__About this task__: Once you find the line with "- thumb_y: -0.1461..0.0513" in the data that follows, repeat it and every line after it exactly, through the line with "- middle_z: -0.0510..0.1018".
□ □ □ □
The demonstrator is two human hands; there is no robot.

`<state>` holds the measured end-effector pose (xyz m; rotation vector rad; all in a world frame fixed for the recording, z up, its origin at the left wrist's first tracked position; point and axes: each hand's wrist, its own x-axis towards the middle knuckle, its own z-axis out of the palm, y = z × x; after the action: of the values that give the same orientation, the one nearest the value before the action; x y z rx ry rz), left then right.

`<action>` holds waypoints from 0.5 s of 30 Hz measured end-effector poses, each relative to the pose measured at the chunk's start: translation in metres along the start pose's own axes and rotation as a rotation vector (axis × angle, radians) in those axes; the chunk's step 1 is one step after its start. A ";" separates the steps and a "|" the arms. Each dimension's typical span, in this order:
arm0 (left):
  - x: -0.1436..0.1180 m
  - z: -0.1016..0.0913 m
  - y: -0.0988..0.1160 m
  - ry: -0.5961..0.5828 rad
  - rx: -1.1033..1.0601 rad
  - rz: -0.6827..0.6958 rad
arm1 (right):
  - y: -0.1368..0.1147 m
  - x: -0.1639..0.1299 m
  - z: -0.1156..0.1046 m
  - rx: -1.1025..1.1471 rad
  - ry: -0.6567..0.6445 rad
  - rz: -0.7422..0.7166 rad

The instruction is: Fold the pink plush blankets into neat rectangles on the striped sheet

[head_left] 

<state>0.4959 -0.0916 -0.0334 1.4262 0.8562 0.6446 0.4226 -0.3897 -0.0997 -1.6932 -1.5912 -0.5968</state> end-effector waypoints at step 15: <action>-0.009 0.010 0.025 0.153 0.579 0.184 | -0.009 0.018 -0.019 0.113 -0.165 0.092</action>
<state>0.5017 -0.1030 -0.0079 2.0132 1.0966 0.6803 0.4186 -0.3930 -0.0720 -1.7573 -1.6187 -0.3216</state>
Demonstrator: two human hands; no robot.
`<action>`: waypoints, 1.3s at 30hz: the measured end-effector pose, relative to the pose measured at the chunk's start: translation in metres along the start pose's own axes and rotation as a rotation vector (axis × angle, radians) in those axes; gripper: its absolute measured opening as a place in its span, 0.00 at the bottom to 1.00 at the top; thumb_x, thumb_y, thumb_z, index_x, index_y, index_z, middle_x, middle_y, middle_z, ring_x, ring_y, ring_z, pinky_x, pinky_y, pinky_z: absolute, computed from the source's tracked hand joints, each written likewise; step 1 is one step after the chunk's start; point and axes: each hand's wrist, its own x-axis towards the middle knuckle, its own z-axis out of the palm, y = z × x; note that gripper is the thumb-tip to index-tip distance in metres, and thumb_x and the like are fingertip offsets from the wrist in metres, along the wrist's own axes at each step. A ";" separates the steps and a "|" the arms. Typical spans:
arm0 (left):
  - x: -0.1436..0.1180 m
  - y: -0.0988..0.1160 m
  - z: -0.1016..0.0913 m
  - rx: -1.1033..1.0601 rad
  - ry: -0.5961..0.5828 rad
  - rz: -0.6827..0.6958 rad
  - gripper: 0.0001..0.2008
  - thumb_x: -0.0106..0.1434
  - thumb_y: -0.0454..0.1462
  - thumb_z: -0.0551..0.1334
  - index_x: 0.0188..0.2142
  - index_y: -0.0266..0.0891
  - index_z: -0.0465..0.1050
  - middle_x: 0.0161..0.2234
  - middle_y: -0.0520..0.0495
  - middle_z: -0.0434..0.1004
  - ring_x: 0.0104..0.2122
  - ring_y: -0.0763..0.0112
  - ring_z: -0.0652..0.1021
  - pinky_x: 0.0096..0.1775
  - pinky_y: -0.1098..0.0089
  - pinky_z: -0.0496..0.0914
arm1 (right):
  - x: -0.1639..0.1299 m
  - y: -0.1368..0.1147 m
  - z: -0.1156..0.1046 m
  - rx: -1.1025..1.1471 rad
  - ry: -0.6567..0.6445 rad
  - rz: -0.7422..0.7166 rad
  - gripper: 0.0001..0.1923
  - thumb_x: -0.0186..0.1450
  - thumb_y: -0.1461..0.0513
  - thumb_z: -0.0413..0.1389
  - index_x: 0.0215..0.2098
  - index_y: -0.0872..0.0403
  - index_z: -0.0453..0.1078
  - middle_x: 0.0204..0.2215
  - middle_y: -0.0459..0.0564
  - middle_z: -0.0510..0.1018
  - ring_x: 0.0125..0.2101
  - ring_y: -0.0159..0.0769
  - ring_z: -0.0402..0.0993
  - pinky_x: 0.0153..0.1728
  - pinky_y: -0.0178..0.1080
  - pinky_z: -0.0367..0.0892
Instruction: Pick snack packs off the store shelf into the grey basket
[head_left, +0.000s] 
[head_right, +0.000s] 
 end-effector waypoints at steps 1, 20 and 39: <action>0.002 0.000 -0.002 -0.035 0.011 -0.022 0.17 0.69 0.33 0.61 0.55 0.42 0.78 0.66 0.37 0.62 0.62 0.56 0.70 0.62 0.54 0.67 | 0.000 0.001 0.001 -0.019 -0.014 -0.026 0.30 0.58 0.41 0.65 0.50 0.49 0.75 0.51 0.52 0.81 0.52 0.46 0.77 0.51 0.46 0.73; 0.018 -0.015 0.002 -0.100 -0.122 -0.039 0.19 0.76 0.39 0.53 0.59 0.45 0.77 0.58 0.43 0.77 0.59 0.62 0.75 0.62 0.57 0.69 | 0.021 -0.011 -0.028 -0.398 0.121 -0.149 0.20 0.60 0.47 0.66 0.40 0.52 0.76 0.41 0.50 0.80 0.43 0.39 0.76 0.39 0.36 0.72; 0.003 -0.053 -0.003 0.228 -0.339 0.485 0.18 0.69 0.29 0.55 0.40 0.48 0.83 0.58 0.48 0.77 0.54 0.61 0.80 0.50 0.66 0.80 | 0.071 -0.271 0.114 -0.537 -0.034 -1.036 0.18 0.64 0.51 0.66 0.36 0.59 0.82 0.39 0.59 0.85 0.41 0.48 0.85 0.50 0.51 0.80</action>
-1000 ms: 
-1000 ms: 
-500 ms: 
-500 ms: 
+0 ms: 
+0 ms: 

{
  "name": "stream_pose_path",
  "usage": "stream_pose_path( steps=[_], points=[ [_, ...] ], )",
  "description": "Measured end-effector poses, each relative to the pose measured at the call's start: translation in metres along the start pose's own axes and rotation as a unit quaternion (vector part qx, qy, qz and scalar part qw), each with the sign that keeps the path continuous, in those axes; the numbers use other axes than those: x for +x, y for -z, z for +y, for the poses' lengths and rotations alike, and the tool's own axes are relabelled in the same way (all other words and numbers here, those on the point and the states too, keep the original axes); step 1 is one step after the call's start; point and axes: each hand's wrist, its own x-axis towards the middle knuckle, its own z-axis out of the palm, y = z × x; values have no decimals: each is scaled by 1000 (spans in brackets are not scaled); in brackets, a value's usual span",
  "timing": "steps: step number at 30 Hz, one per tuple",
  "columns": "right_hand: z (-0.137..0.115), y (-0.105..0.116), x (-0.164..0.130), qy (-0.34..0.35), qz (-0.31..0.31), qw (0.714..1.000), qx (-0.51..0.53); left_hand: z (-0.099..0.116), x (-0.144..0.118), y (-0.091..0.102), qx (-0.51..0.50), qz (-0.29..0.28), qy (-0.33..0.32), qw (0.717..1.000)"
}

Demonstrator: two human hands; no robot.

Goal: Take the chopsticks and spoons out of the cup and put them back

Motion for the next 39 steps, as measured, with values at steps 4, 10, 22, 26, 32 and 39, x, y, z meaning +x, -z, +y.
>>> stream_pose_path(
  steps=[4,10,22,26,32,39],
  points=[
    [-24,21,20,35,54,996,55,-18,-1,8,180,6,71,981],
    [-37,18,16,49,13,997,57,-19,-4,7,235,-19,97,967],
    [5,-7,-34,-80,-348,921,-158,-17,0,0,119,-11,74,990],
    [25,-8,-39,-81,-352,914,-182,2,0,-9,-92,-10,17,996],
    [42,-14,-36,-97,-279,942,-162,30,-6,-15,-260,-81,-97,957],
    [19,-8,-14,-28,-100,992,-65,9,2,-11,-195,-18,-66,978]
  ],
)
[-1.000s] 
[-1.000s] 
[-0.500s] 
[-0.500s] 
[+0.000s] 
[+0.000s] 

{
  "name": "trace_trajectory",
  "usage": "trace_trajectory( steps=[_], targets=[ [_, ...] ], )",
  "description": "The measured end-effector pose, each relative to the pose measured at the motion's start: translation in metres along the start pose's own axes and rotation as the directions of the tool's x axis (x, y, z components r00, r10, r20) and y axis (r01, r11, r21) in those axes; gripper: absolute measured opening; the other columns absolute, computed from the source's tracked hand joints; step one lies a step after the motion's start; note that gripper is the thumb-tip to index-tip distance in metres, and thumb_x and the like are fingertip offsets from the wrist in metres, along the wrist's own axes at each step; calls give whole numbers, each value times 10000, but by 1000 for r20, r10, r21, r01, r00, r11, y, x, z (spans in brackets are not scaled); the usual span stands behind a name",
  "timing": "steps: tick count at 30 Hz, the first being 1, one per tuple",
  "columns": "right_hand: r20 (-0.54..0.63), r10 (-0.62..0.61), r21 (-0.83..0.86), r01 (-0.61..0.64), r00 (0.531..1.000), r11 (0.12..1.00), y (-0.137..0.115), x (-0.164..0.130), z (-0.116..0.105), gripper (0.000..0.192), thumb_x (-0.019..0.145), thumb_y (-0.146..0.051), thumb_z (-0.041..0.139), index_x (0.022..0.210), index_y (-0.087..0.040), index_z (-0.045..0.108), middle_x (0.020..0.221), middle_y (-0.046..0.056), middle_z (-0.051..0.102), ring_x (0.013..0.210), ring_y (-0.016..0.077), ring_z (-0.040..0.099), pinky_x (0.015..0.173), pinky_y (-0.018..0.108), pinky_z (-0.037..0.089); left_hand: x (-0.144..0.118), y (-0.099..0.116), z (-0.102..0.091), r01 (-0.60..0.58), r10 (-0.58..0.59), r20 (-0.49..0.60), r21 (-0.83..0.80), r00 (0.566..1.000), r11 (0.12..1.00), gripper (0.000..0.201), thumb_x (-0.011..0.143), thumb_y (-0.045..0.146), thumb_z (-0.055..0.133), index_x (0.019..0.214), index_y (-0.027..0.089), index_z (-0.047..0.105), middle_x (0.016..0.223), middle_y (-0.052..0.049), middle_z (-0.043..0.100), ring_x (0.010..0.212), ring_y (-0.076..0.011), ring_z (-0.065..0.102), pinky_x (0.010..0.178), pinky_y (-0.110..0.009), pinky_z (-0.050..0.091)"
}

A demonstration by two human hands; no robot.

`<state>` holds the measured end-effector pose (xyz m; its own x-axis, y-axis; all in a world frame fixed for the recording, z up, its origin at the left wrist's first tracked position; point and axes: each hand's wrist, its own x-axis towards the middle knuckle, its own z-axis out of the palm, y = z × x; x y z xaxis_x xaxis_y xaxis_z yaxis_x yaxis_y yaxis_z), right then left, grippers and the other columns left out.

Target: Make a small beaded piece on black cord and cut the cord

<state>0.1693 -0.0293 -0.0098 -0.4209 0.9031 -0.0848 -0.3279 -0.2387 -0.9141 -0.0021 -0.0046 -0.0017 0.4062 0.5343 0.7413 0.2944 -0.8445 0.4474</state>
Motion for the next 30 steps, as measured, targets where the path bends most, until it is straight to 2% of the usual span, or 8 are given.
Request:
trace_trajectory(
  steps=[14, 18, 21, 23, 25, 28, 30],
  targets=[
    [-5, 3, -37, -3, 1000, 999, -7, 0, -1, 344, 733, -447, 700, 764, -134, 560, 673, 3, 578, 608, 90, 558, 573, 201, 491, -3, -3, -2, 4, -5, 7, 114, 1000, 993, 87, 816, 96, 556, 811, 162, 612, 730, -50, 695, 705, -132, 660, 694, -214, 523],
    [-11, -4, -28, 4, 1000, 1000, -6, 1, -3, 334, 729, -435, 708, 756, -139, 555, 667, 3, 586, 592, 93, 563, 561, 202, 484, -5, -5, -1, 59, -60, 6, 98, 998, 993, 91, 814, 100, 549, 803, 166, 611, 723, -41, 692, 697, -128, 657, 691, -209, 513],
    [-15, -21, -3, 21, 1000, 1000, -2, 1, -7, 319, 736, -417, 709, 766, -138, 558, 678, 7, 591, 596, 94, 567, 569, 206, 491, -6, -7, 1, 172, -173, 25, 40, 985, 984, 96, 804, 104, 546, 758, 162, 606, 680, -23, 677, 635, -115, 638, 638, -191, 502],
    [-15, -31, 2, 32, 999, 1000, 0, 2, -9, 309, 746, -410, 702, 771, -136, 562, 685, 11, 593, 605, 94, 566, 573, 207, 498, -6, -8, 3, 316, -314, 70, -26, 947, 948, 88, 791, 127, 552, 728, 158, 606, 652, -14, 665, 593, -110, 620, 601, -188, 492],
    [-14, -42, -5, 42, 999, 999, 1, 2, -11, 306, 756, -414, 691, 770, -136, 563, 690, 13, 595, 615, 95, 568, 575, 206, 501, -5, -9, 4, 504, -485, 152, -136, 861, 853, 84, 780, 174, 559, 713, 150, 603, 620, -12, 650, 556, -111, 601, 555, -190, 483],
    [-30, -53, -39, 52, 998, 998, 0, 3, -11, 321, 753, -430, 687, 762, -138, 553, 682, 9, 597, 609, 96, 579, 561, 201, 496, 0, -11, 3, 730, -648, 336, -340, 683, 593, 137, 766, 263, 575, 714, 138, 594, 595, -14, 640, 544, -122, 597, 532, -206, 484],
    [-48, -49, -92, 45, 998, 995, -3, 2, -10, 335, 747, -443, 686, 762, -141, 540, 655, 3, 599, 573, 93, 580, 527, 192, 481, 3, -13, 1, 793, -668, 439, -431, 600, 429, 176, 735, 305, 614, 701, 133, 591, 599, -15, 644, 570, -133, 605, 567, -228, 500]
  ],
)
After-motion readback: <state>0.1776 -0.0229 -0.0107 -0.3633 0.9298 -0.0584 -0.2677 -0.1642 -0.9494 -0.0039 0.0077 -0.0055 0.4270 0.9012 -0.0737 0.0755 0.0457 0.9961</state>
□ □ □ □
__Task output__:
  - thumb_y: -0.1461..0.0513
  - thumb_z: -0.0413..0.1389
  - index_x: 0.0215..0.2098
  - index_y: -0.0872..0.0403
  - index_z: -0.0453..0.1078
  - middle_x: 0.0204..0.2215
  - middle_y: -0.0459..0.0564
  - middle_z: -0.0510..0.1018

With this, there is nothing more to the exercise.